El legado de Francisco de Quevedo se vuelve más necesario que nunca. Leerlo hoy es enfrentarse a una pluma que no pedía permiso para decir verdades, que golpeaba con elegancia, y que usaba la sátira como una espada contra la hipocresía de su época.
Quevedo fue un hombre de contrastes: un genio literario y un enemigo feroz de sus rivales, un moralista severo que también se deleitaba en la descripción del vicio, un pensador profundo atrapado en los conflictos políticos de su tiempo. Y, sin embargo, en esa complejidad reside su grandeza.

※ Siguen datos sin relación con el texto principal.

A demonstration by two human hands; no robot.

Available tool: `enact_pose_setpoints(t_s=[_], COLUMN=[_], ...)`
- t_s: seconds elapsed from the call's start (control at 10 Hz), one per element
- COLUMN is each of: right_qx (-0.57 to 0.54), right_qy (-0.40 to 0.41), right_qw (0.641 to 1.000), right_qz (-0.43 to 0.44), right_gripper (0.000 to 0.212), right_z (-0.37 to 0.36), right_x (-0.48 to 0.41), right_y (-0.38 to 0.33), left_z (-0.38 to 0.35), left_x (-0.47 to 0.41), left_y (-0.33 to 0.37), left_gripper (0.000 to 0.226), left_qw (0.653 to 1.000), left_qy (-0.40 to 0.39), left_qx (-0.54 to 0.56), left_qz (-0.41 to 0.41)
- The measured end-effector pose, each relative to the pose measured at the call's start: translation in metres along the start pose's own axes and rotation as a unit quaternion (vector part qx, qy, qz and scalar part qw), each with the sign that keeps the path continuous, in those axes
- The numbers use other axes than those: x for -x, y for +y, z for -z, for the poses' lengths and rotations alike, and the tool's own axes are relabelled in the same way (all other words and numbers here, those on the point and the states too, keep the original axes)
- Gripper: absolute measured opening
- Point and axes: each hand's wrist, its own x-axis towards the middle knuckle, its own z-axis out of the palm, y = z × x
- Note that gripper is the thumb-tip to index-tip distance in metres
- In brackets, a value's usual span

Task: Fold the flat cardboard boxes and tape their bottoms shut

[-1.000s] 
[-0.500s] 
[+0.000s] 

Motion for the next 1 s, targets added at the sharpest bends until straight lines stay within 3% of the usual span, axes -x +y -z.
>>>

Muchos lo conocen por sus sonetos cargados de belleza, ingenio y profundidad filosófica, pero Quevedo fue mucho más que un poeta. Fue ensayista, narrador, crítico social, y uno de los mayores representantes del conceptismo, ese estilo agudo y condensado que esconde profundidad en pocas palabras. Su escritura es un ejercicio de inteligencia, de juego verbal y de puntería moral.
En sus textos, la corrupción política, la miseria humana, la decadencia del Imperio español y la falsa nobleza son desnudadas sin piedad. En una época donde decir lo que se pensaba podía costar la libertad y a veces la vida, Quevedo no se calló. Por eso fue encarcelado, perseguido y odiado por muchos… pero también por eso sigue siendo leído siglos después.
Quevedo no fue un santo ni pretendía serlo. Fue cruel en sus ataques, mordaz hasta lo insoportable, y muchas veces injusto. Pero fue, sobre todo, un hombre lúcido, que entendía el poder de la palabra como arma de combate.
Hoy más que nunca necesitamos a los Quevedos: voces incómodas que no teman señalar la podredumbre detrás de la fachada, que se atrevan a defender la verdad por encima del aplauso fácil. Su estilo podrá parecer áspero, su visión del mundo pesimista, pero hay en sus textos una valentía que atraviesa el tiempo.